**Required action:** Set down the entries below exactly; drop the pictures.

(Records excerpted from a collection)
--*--
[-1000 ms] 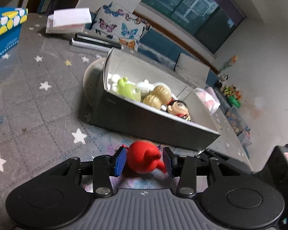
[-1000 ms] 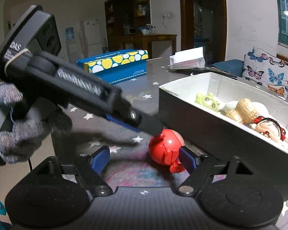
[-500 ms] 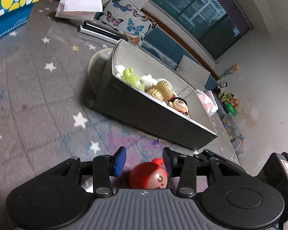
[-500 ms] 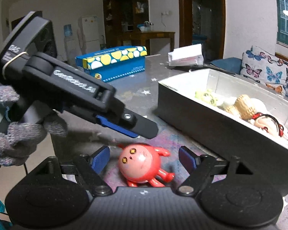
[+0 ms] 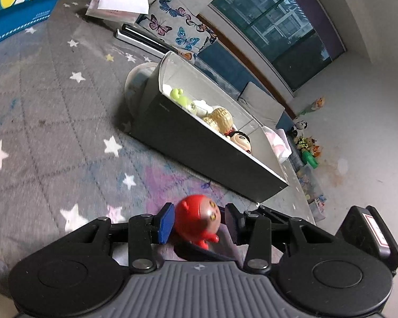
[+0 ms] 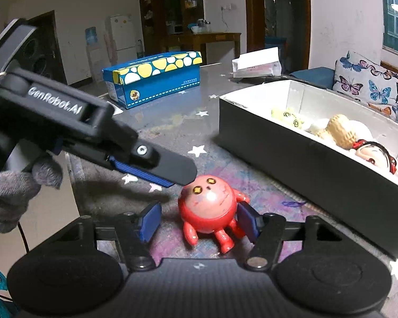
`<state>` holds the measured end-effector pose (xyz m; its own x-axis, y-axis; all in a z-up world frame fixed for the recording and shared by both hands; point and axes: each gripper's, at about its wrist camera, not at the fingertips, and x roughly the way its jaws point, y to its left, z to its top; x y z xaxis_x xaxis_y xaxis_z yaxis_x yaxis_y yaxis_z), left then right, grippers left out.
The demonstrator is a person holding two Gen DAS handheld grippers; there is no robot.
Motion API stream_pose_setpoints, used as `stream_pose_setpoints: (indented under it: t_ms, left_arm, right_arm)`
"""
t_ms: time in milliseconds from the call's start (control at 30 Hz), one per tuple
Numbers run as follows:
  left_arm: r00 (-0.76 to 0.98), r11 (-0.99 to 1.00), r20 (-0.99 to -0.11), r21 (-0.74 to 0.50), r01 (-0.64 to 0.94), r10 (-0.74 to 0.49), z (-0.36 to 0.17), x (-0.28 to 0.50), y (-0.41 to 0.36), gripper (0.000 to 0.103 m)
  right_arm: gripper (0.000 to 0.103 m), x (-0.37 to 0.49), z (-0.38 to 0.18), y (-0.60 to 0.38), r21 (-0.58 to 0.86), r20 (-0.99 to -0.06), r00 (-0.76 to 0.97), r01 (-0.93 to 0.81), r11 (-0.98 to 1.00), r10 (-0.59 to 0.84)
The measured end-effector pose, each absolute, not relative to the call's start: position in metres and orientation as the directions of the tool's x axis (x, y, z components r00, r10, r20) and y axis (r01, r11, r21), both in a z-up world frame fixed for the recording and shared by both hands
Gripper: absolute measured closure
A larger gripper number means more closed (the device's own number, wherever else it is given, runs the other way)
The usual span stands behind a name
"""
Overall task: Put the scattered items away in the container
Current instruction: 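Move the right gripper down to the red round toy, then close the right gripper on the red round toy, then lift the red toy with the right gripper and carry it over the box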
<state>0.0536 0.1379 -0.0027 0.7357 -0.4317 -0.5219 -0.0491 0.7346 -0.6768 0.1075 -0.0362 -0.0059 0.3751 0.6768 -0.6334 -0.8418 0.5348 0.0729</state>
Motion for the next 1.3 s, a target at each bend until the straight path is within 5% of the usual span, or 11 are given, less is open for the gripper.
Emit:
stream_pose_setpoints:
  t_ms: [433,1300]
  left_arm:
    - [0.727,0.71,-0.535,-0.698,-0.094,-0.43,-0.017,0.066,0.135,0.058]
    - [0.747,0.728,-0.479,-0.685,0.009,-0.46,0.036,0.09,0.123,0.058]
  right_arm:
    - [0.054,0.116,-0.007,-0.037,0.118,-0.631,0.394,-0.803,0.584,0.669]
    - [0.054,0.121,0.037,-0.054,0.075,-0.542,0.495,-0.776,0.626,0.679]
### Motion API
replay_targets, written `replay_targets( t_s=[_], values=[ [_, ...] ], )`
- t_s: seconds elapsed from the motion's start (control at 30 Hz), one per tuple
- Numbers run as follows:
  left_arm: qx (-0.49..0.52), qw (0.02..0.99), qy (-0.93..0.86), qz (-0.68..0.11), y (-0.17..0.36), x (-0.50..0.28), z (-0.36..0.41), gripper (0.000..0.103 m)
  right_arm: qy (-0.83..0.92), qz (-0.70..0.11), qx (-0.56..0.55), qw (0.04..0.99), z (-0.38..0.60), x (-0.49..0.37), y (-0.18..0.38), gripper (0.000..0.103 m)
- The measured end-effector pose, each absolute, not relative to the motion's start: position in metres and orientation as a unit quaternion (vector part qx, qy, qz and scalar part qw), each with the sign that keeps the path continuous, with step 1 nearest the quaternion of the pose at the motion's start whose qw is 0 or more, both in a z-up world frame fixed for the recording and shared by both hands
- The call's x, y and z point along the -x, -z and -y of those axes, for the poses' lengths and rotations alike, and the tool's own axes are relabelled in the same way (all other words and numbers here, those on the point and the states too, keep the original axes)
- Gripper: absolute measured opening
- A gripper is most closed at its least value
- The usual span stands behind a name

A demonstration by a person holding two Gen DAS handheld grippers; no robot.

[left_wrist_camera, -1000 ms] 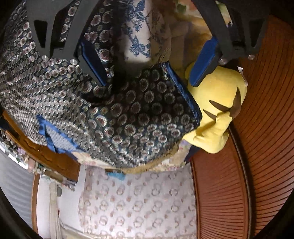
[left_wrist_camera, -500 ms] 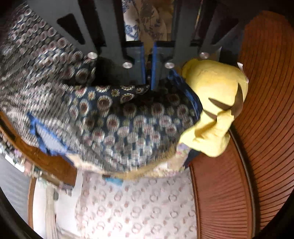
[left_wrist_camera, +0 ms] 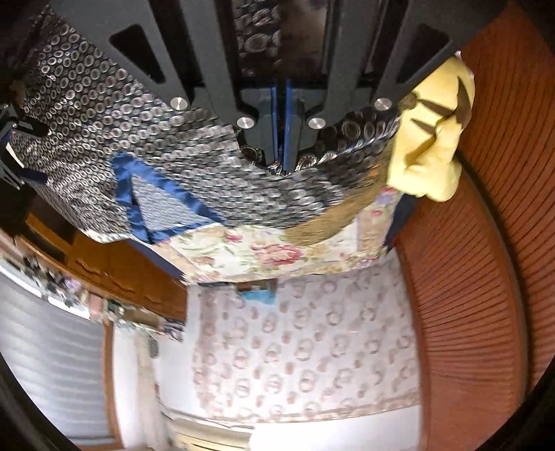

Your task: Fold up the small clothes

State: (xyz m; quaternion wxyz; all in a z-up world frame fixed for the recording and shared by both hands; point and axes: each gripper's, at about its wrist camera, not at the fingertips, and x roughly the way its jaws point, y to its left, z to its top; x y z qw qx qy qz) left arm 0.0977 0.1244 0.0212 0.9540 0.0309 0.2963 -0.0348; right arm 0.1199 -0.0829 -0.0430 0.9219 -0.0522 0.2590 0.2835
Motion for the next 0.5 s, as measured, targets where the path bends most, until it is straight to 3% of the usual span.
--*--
**Answer space:**
[-1000 ms] 
[-1000 ms] 
[-500 ms] 
[-500 ms] 
[+0 ms] 
[+0 ms] 
`<state>` holds the measured end-effector pose (xyz m; its own x-axis, y-axis; all in a z-up world frame fixed for the recording and shared by both hands; point and axes: each gripper's, at about its wrist camera, not at the fingertips, and x roughly the way its jaws point, y to its left, z to its top; x y z xaxis_x xaxis_y xaxis_z yaxis_x yaxis_y yaxis_z), left then right, grippers left out.
The demonstrator is a person holding two Gen DAS handheld grippers; there is no robot.
Motion API stream_pose_setpoints, used as `stream_pose_setpoints: (indented under it: t_ms, left_arm, right_arm)`
"""
t_ms: time in milliseconds from the call's start (control at 30 Hz), one per tuple
Numbers run as follows:
  left_arm: r00 (-0.76 to 0.98), r11 (-0.99 to 1.00), r20 (-0.99 to -0.11), r21 (-0.74 to 0.50), r01 (-0.64 to 0.94), r10 (-0.74 to 0.49), z (-0.36 to 0.17), x (-0.28 to 0.50), y (-0.41 to 0.36), gripper (0.000 to 0.103 m)
  right_arm: gripper (0.000 to 0.103 m), x (-0.37 to 0.49), z (-0.38 to 0.18), y (-0.60 to 0.38), r21 (-0.58 to 0.86), r20 (-0.99 to -0.06), r00 (-0.76 to 0.97), r01 (-0.93 to 0.81), r11 (-0.98 to 1.00), r10 (-0.59 to 0.84)
The measured end-effector pose, each absolute, not relative to the call's start: position in metres and orientation as the directions of the tool's x axis (x, y, z components r00, r10, r20) and y axis (r01, r11, r21), both in a z-up world frame fixed for the recording and shared by both hands
Gripper: absolute measured closure
A larger gripper number means more closed (the device's own number, wherever else it is given, runs the other way)
The usual span stands behind a name
"""
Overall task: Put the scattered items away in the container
Current instruction: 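Move the right gripper down to the red round toy, then close the right gripper on the red round toy, then lift the red toy with the right gripper and carry it over the box
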<state>0.0536 0.1379 -0.0027 0.7357 -0.4317 -0.5219 -0.0491 0.7346 -0.6768 0.1075 -0.0362 -0.0059 0.3751 0.6768 -0.6334 -0.8418 0.5348 0.0729</state>
Motion for the next 1.3 s, a target at each bend until the straight path is within 5% of the usual span, or 11 are given, less is open for the gripper.
Emit:
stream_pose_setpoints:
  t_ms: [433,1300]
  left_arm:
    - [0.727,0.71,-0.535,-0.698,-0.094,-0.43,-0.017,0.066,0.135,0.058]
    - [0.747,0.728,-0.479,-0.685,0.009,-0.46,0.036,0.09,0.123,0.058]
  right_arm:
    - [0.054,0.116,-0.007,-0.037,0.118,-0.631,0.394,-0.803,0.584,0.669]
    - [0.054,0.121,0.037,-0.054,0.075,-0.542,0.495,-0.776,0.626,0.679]
### Motion API
replay_targets, written `replay_targets( t_s=[_], values=[ [_, ...] ], )`
- t_s: seconds elapsed from the motion's start (control at 30 Hz), one per tuple
- Numbers run as follows:
  left_arm: qx (-0.49..0.52), qw (0.02..0.99), qy (-0.93..0.86), qz (-0.68..0.11), y (-0.17..0.36), x (-0.50..0.28), z (-0.36..0.41), gripper (0.000..0.103 m)
  right_arm: qy (-0.83..0.92), qz (-0.70..0.11), qx (-0.56..0.55), qw (0.04..0.99), z (-0.38..0.60), x (-0.49..0.37), y (-0.18..0.38), gripper (0.000..0.103 m)
- The measured end-effector pose, each absolute, not relative to the motion's start: position in metres and orientation as a unit quaternion (vector part qx, qy, qz and scalar part qw), each with the sign that keeps the path continuous, with step 1 nearest the quaternion of the pose at the motion's start whose qw is 0 or more, both in a z-up world frame fixed for the recording and shared by both hands
- The call's x, y and z point along the -x, -z and -y of those axes, for the poses' lengths and rotations alike, and the tool's own axes are relabelled in the same way (all other words and numbers here, those on the point and the states too, keep the original axes)
- Gripper: absolute measured opening
- A gripper is most closed at its least value
- The usual span stands behind a name

A demonstration by a person holding two Gen DAS handheld grippers; no robot.

[left_wrist_camera, -1000 ms] 
[left_wrist_camera, -500 ms] 
[left_wrist_camera, +0 ms] 

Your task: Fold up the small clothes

State: (xyz m; quaternion wxyz; all in a z-up world frame fixed for the recording and shared by both hands; point and axes: each gripper's, at about its wrist camera, not at the fingertips, and x roughly the way its jaws point, y to its left, z to its top; x y z qw qx qy qz) left arm 0.0977 0.1244 0.0212 0.9540 0.0309 0.2963 -0.0348; right arm 0.1199 -0.0829 -0.0430 0.9219 -0.0522 0.2590 0.2835
Motion for the next 0.5 s, as measured, targets where the path bends most, until it is straight to 3% of the usual span.

Work on this exercise has concluded.